• What the task asks: Return, in their exact form, the lines that lie between the start of the data below and the line containing "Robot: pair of", with both ends included.

• Records for this exercise:
========

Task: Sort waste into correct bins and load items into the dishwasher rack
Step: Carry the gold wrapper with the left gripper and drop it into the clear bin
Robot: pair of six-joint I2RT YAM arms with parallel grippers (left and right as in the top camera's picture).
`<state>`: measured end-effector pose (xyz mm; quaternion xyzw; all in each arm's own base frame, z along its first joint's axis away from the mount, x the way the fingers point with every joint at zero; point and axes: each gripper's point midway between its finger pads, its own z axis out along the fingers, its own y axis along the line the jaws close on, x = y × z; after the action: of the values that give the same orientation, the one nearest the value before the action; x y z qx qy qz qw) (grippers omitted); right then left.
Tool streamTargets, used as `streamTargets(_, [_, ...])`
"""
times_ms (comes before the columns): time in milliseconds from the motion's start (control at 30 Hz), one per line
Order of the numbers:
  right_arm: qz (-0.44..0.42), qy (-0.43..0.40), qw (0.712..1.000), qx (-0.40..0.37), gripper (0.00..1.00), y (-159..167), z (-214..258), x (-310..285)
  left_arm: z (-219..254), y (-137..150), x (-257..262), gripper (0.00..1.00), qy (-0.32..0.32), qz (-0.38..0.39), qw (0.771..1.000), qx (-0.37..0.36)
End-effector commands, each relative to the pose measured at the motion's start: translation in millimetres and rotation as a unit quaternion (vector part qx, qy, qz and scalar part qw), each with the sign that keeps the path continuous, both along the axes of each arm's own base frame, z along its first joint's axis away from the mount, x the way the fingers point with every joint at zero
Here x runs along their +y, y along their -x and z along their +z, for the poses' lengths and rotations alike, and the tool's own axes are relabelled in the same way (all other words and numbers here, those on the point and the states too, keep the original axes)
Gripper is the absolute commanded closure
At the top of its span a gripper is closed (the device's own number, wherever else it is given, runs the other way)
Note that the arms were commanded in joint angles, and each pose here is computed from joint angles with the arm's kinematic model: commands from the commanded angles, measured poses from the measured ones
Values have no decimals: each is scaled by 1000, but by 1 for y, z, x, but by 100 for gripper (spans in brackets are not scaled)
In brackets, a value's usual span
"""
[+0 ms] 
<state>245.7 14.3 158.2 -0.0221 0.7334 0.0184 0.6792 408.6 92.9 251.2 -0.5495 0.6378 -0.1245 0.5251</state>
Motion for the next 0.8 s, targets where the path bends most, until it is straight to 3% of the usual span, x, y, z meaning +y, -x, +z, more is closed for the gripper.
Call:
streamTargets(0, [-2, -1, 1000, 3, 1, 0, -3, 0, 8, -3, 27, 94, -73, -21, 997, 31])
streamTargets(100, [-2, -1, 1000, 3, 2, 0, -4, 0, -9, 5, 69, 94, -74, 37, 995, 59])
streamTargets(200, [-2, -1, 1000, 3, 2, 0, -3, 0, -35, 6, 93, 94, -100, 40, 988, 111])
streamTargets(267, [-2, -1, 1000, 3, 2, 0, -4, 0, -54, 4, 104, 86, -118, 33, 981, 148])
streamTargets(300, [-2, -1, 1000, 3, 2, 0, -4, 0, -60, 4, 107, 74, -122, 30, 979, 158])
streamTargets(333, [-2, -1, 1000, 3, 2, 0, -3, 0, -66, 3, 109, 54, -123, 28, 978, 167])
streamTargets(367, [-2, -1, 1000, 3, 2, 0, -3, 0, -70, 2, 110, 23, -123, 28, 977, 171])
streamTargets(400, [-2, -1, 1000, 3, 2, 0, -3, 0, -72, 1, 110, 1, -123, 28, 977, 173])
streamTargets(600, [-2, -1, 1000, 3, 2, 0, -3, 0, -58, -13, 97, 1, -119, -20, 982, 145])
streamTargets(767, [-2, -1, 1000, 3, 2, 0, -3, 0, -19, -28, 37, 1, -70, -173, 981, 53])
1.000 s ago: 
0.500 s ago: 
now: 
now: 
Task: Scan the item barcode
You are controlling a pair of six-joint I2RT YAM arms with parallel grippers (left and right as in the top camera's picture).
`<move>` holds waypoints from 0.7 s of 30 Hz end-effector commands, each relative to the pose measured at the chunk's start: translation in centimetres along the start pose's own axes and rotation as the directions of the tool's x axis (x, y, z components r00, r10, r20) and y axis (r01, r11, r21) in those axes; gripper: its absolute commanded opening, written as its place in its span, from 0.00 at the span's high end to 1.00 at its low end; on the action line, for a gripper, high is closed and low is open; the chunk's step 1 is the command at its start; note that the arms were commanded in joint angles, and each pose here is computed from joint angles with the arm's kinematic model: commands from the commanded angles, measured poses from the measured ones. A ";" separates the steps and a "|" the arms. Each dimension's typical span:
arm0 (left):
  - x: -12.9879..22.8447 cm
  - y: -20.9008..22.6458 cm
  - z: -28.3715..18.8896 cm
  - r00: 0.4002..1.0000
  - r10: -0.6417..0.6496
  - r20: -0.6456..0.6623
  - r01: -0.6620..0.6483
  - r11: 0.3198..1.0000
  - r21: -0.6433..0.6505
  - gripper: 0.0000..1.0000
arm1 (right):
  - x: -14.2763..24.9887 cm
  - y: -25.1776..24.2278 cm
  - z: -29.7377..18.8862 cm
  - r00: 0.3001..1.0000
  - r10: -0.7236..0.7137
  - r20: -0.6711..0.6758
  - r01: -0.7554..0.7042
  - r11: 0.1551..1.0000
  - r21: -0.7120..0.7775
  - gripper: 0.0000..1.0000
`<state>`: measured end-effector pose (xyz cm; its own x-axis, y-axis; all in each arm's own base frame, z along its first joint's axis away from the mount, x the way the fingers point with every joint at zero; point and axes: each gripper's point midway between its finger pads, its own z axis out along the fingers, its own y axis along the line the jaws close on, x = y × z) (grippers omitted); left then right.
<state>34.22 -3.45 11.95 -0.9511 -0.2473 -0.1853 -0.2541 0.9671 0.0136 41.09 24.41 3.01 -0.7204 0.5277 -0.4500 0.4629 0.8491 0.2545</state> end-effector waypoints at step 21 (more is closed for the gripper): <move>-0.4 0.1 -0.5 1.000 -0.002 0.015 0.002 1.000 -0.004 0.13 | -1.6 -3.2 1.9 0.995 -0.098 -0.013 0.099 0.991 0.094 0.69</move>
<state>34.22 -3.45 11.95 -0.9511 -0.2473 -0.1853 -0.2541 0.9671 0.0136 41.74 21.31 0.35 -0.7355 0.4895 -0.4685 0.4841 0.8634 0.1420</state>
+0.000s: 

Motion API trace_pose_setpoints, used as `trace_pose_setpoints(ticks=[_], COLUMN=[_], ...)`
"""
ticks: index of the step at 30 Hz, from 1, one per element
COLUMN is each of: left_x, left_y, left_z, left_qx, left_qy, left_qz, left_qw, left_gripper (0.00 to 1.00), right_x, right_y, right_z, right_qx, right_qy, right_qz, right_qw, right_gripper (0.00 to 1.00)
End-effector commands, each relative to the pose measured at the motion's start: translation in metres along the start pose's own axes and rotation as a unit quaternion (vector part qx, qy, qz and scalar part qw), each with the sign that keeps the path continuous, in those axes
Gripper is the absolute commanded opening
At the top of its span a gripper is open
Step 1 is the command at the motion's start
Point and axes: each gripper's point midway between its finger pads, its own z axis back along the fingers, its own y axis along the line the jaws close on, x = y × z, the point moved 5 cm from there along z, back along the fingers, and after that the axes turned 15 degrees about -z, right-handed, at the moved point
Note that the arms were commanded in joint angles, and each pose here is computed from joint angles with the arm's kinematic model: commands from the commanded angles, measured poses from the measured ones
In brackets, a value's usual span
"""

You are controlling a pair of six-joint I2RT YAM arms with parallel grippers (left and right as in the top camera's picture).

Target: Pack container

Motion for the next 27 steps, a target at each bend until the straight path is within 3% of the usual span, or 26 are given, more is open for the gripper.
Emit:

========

• Expected answer:
Task: Sort waste into correct bins and load items into the dishwasher rack
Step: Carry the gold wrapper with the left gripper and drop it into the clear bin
Robot: pair of six-joint I2RT YAM arms with parallel grippers (left and right as in the top camera's picture).

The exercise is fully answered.